Your objective >> Return only the lines of the listing below that run from the line with "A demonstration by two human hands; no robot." through the line with "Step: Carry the", both ends included, exactly as written.

Records for the exercise >>
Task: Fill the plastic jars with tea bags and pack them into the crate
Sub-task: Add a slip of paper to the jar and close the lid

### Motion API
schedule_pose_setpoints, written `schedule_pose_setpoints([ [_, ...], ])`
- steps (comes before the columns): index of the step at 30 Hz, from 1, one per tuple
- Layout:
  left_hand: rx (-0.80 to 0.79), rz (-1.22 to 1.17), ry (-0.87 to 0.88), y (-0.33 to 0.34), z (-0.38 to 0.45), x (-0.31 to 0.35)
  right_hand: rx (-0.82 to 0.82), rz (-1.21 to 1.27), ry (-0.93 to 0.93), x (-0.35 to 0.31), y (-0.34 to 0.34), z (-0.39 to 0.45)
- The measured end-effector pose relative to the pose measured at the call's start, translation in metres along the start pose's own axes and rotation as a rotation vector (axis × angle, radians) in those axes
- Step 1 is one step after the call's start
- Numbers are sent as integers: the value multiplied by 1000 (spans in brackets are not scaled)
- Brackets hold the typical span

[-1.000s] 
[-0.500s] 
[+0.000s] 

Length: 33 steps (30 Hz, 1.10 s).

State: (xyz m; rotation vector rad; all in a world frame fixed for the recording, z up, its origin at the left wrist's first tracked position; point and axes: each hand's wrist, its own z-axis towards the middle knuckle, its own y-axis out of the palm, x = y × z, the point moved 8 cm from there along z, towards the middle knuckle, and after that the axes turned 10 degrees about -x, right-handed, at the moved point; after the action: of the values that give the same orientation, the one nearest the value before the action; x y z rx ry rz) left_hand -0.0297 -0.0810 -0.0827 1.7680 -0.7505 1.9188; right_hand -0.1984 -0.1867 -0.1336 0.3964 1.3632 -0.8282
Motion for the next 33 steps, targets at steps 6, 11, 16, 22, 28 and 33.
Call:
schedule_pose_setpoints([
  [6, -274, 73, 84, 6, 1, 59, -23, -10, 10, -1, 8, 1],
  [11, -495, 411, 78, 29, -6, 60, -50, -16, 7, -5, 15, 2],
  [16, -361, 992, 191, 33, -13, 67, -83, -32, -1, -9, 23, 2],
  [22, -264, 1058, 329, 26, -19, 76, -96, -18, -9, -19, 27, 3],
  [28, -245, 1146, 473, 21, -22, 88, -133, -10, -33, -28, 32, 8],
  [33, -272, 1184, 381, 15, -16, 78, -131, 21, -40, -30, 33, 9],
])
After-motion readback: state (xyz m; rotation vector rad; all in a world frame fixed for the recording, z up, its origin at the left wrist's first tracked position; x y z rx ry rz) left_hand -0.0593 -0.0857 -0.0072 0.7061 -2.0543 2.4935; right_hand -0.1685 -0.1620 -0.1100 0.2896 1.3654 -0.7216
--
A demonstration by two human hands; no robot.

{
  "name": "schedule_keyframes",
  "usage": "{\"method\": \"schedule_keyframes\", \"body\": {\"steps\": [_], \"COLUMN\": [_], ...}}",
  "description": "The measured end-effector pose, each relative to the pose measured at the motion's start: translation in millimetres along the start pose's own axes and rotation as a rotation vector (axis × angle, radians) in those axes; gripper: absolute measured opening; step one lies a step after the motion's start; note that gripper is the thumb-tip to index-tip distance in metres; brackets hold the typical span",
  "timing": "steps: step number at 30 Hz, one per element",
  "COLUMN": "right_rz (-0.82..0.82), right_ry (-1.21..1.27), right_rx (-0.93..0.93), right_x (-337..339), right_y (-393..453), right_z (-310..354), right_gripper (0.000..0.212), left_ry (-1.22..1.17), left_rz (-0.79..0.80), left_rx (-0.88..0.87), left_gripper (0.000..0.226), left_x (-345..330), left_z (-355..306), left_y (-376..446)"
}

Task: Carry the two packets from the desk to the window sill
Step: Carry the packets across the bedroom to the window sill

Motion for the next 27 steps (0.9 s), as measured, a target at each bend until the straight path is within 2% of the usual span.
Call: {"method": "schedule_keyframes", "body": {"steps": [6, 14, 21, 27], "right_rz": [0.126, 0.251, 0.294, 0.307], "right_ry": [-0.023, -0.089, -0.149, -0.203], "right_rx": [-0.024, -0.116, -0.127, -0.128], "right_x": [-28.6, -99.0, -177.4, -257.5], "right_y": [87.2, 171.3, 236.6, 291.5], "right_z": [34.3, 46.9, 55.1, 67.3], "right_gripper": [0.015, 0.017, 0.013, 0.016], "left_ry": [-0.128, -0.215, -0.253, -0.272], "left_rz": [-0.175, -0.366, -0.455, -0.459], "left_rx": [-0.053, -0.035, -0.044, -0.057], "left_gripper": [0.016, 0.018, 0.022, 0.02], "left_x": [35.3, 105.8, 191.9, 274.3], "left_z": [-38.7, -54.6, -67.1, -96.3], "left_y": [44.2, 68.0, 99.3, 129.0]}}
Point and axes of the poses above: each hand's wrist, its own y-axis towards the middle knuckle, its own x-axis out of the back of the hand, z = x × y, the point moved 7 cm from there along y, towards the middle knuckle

Solution to this problem >>
A demonstration by two human hands; no robot.

{
  "name": "schedule_keyframes",
  "usage": "{\"method\": \"schedule_keyframes\", \"body\": {\"steps\": [_], \"COLUMN\": [_], ...}}",
  "description": "The measured end-effector pose, each relative to the pose measured at the motion's start: translation in millimetres along the start pose's own axes and rotation as a rotation vector (axis × angle, radians) in those axes; gripper: absolute measured opening; step one lies a step after the motion's start; note that gripper is the thumb-tip to index-tip distance in metres; brackets hold the typical span",
  "timing": "steps: step number at 30 Hz, one per element",
  "COLUMN": "right_rz (-0.82..0.82), right_ry (-1.21..1.27), right_rx (-0.93..0.93), right_x (-337..339), right_y (-393..453), right_z (-310..354), right_gripper (0.000..0.212), left_ry (-1.22..1.17), left_rz (-0.79..0.80), left_rx (-0.88..0.87), left_gripper (0.000..0.226), left_x (-345..330), left_z (-355..306), left_y (-376..446)"
}

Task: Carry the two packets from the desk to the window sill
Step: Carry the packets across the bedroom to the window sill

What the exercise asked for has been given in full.